Царь осматривал новую колокольню: над звонницей Петрока столпом высился Иван. Бояре стояли, задрав головы. Один из них, Афанасьев, вел в стороне беседу с иноземцем Ричардом Ли, весной прибывшим из Лондона. Англичанин говорил:
— Получил я вести. Посла вашего Микулина приняли у нас с великою честью. Видел он рыцарские игры и театр и остался весьма доволен. Особливо утешил его наш славный лицедей Шекспэр. На приеме Микулин один сидел, а прочие лорды не садились. Королева славила вашего государя и стоя пила здоровье Борисово…

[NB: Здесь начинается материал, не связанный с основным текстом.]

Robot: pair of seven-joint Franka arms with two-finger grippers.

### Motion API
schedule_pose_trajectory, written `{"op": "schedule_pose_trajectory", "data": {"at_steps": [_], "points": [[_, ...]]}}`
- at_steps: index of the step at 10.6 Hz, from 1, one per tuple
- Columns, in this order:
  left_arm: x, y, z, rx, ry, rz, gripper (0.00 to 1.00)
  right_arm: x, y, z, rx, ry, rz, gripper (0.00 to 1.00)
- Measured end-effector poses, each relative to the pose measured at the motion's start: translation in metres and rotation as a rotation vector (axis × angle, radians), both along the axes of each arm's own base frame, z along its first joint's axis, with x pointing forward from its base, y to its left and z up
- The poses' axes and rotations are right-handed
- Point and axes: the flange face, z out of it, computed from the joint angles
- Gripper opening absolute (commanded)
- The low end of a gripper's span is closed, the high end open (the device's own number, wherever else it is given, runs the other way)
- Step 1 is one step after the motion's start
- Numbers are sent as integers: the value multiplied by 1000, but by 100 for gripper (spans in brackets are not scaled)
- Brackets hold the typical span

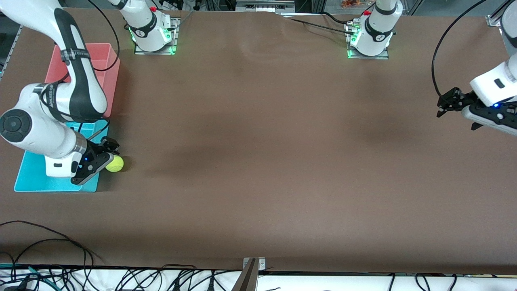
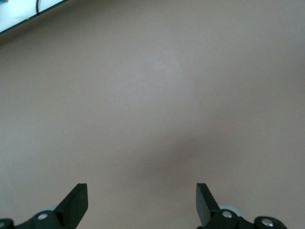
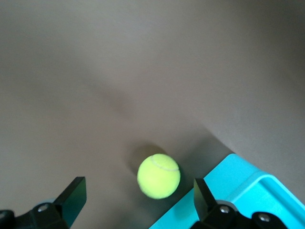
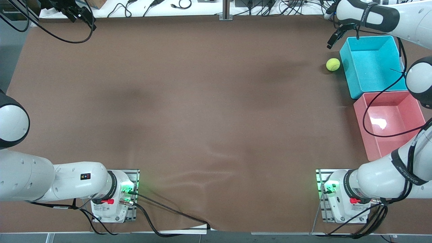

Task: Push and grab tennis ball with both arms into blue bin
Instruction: 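Lower the right gripper to the ball while the left gripper withdraws, then close the right gripper on the tennis ball and lift it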

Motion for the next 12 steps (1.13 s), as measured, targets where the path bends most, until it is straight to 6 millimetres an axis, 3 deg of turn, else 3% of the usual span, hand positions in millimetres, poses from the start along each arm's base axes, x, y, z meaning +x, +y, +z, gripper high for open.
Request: {"op": "schedule_pose_trajectory", "data": {"at_steps": [3, 7, 10, 12], "points": [[-7, -1, 36, -3, 26, 162, 100, 9, -12, -44, -1, -19, 127, 100], [-18, -8, 79, -20, 30, 382, 100, 10, -22, -72, -4, -2, 251, 100], [-24, -38, 83, -23, 59, 441, 100, 3, -36, -95, -2, 0, 322, 100], [-24, -44, 82, -21, 64, 447, 100, -3, -38, -103, 2, 16, 355, 100]]}}
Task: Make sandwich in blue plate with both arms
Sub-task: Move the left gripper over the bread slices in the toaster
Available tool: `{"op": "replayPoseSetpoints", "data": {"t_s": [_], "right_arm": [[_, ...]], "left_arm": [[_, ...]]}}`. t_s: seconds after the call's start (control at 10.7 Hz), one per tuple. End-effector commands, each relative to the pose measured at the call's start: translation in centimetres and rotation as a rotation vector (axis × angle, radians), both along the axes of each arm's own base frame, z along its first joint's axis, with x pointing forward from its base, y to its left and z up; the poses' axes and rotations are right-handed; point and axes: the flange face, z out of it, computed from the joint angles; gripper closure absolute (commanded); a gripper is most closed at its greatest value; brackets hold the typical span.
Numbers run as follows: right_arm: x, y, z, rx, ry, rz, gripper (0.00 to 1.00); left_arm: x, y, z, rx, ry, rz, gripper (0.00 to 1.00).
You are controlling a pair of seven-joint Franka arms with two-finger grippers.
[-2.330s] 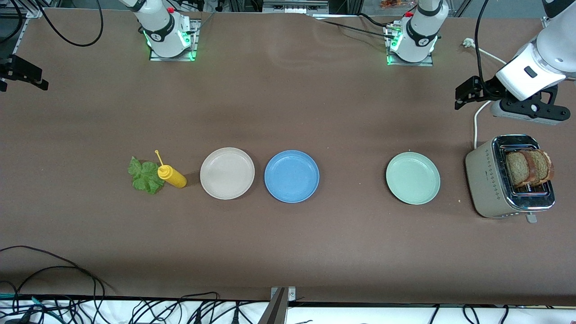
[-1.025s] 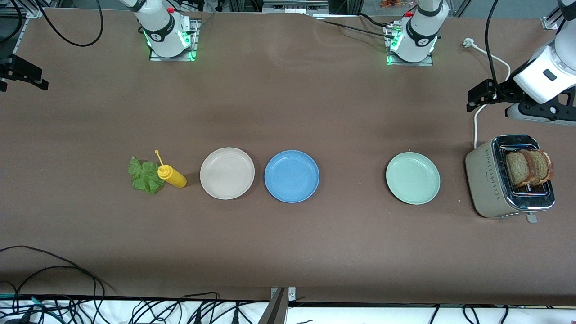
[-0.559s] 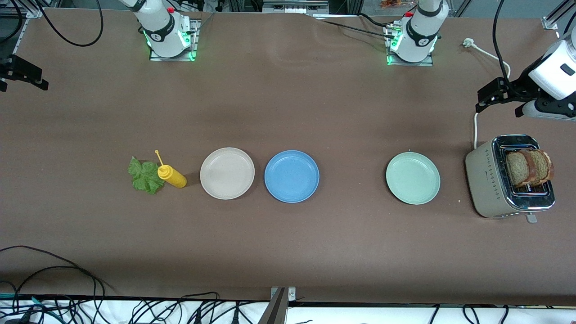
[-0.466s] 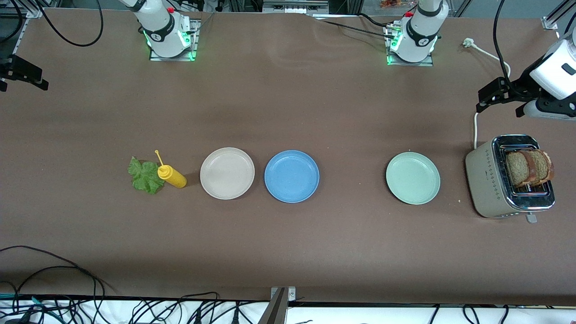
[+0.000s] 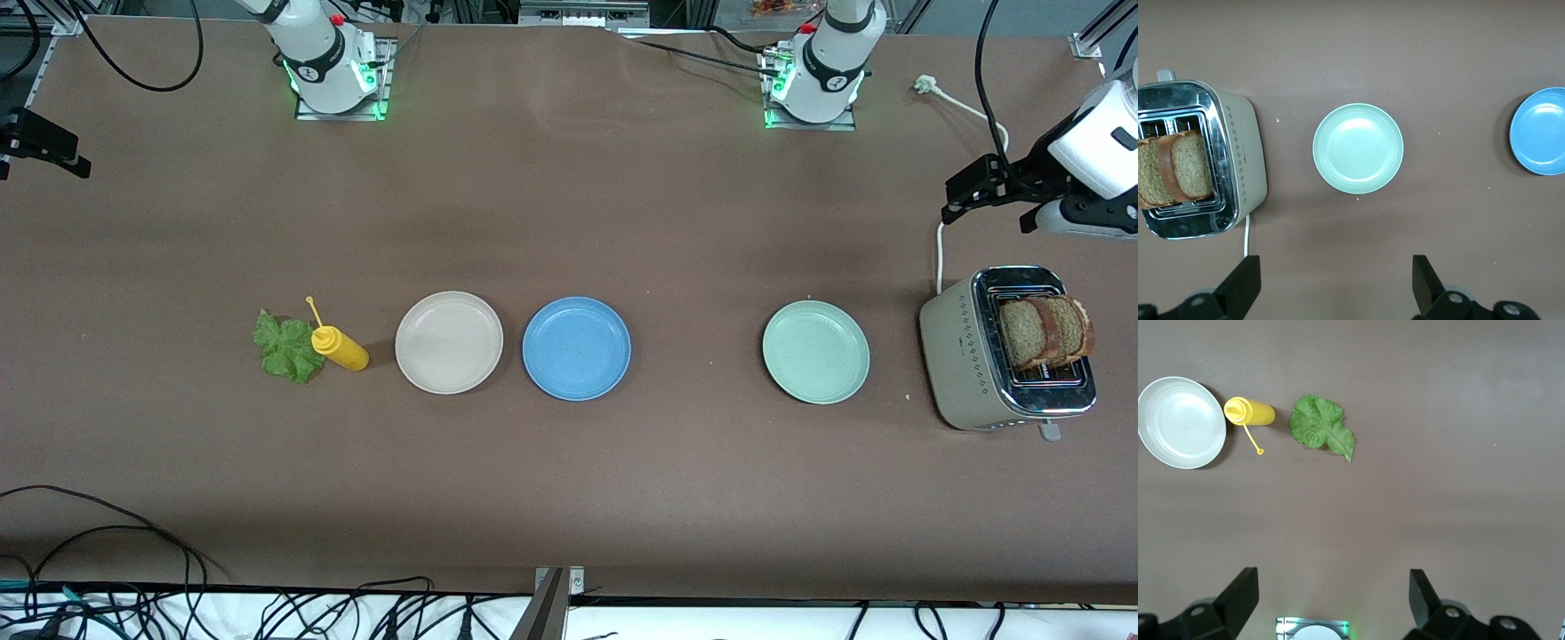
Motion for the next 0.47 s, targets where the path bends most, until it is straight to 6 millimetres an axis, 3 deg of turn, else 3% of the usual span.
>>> {"op": "replayPoseSetpoints", "data": {"t_s": [0.0,0.37], "right_arm": [[-0.4,-0.3,1.0,0.001,-0.002,0.003,0.0],[-0.3,0.4,1.0,0.009,-0.003,0.049,0.0]], "left_arm": [[1.4,2.7,-1.2,0.02,0.037,0.022,0.0],[2.0,5.5,-2.1,0.013,0.049,0.068,0.0]]}}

— Добро, Личард, — сказал боярин, чуть улыбнувшись, — и государь вас пожаловал — вольный торг вам дал…
Недалеко от звонницы были штофные палаты Марка Чинопи, вызванного при Федоре из Италии для тканья парчи. Чинопи стоял в толпе своих подмастерьев, ища кого-то глазами. К Ивану Великому подходили люди в чалмах и халатах — персидские гости, прибывшие ко двору два дня назад.
Среди них был венецианец, выкупленный у московского купца Урух-беком. Франческо не удалось уехать с посольством: он заболел и остался в Астрахани. Поджидая караван, прожил он около года у выкупившего его земляка, Антонио Ферано. В Москву итальянец прибыл вольным. Чинопи взялся представить его царю…
Борис двинулся к теремам. Штофный мастер, подойдя к Афанасьеву, глазами указал на венецианца. Окольничий выступил вперед.
— Государь, — сказал он, — веницейской земли знатный резчик и золотого дела мастер Франческо Ачентини бьет челом, желает тебе мастерством своим послужить.
Годунов, взглянув на Ачентини, спросил:
— В камнях иноземец толк знает ли?
— Марк сказывал — ведомо ему и то.
На груди Бориса висел крест, наведенный сквозной зеленой эмалью, четыре яхонтовые искорки горели по его концам.
— Молви-ка, добрые ль камни? — спросил он, знаком подзывая к себе итальянца.